AGENDA CULTURAL

15.11.06

Pisar na borrachinha

Hélio Consolaro

Há muitos eufemismos para designar o verbo morrer. Que nome feio é esse? É uma figura de linguagem, um truque lingüístico pra gente dizer uma coisa feia de uma forma mais suave, que não provoque indignação.

O dicionário Aurélio, por exemplo, registra dezenas de eufemismos para o verbo “morrer”, porque antigamente (e ainda hoje há gente com cabeça de antigamente) confundia-se a palavra com a coisa. Para não pronunciar câncer (porque, se falar, pode contrair a doença), diz-se c.a.

Eu poderia encher esta página de eufemismos do verbo morrer, mas não o farei, afinal, o assunto promete e não preciso e nem aprecio a prolixidade. Ou como se dizia antigamente: encher lingüiça.

Para conhecimento de meus 33 leitores, farei uma lista dos mais conhecidos em nossa região: abotoar o paletó, adormecer no Senhor, apagar, bater as botas, bater a caçoleta, comer capim pela raiz, dar a alma a Deus, descansar, embarcar deste mundo para um melhor, empacotar, entregar a alma a Deus, entregar a rapadura, esticar a canela, fechar os olhos, ir para a cidade dos pés juntos, ir para a Cucuia, ir para o beleléu, ir para o outro mundo, ir desta para melhor, pifar, vestir o paletó de madeira, virar presunto.

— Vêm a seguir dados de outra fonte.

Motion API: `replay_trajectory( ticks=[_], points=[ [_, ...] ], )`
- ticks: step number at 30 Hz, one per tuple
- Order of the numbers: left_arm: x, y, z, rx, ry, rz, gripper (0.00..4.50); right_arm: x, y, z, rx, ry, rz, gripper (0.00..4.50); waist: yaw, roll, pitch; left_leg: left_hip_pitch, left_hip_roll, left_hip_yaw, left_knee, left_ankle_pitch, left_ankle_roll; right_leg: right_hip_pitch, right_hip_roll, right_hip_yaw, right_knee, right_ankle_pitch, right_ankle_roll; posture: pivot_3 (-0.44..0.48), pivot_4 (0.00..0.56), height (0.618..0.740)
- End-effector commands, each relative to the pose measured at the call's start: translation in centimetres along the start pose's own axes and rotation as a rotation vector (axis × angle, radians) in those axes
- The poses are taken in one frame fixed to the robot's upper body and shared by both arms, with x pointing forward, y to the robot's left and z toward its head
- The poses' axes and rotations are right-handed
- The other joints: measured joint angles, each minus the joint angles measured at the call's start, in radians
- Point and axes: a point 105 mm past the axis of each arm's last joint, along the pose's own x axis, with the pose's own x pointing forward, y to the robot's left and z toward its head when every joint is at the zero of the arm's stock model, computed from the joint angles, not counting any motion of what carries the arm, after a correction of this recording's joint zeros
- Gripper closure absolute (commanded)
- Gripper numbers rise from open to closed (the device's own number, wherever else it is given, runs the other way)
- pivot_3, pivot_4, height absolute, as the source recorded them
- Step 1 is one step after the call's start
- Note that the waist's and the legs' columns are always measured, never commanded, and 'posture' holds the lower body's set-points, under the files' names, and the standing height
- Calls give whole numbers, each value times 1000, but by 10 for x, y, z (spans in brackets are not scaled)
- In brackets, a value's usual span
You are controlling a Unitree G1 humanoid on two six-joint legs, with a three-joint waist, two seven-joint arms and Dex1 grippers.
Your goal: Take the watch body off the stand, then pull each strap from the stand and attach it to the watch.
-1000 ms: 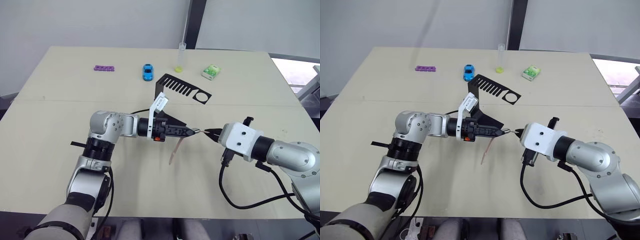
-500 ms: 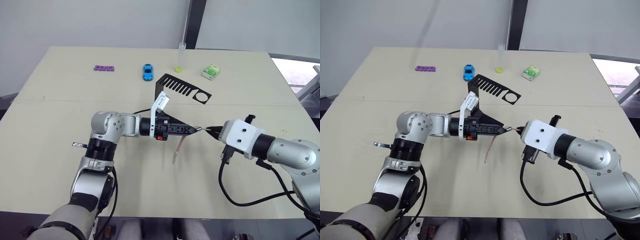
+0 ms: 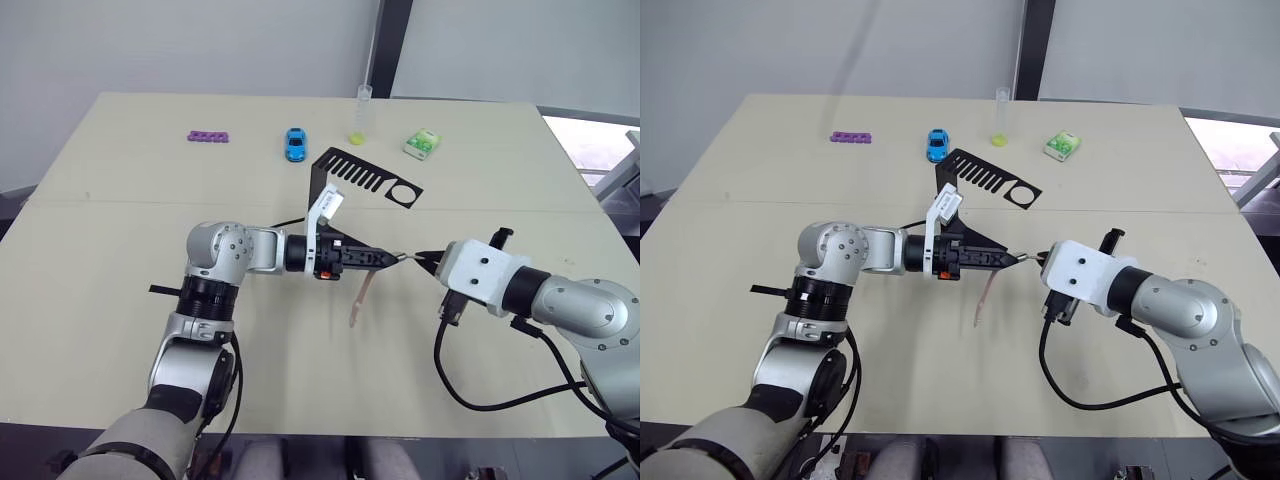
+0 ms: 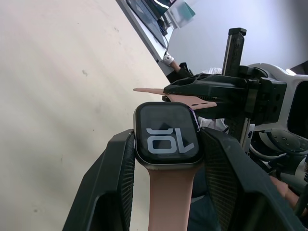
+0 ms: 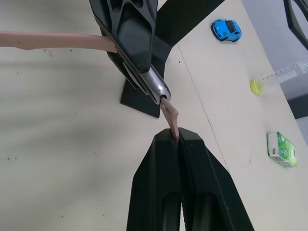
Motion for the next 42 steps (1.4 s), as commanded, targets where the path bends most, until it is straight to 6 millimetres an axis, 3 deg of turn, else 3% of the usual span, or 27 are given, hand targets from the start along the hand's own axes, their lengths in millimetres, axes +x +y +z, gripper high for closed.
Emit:
replay_trajectory(
  ticks=[1,42],
  points=[
    [8,-19,10,44,-16,-68,2914,-2,-6,8,-37,-31,-30,4500,0,0,0,0,0,0,0,0,0,0,0,0,0,0,0,0,150,740],
    [17,-33,18,60,-29,-100,2914,4,-15,7,-15,-14,-83,4500,0,0,0,0,0,0,0,0,0,0,0,0,0,0,0,0,150,740]
  ],
)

Não é só o povão que inventa eufemismos, caro leitor. Os doutores também tem lá seus medos. Na gíria médica, quando um paciente está dependendo de aparelhos para viver, e fica, e fica no hospital e não morre, dizem no jargão deles:

- Está na hora de alguém pisar na borrachinha!

Como se fosse um descuido, pisa-se na borrachinha, bloqueia o soro, o oxigênio, e a pessoa morre como se fosse morte natural. Seria uma eutanásia disfarçada. Não sei se isso já aconteceu alguma vez, mas é uma piadinha que corre por aí.

Leio nesta Folha, edição de domingo, que médicos gostaram da decisão do Conselho Federal de Medicina que aprovou a ortotanásia, a boa morte, aquela que abrevia a vida de quem não tem mais cura, desde que haja autorização da família.

Fiquei como o jagunço Damázio, do conto Famigerado, de Guimarães Rosa: estão querendo me enganar. E fui ao dicionário. Eutanásia, etimologicamente, significa morte sem sofrimento. Ortotanásia, morte correta, sem sofrimento, boa morte, natural.

Está aí, caro leitor, um eufemismo. Dizer que se recomenda a eutanásia choca, mas escrever que a ortotanásia pode acontecer, não. E assim, nós, hipocritamente, aceitamos uma coisa que estava em discussão há muito tempo, mas com outro nome.

Bem que Machado de Assis escreveu: a hipocrisia é menos dolorosa que a autenticidade. E viva o eufemismo!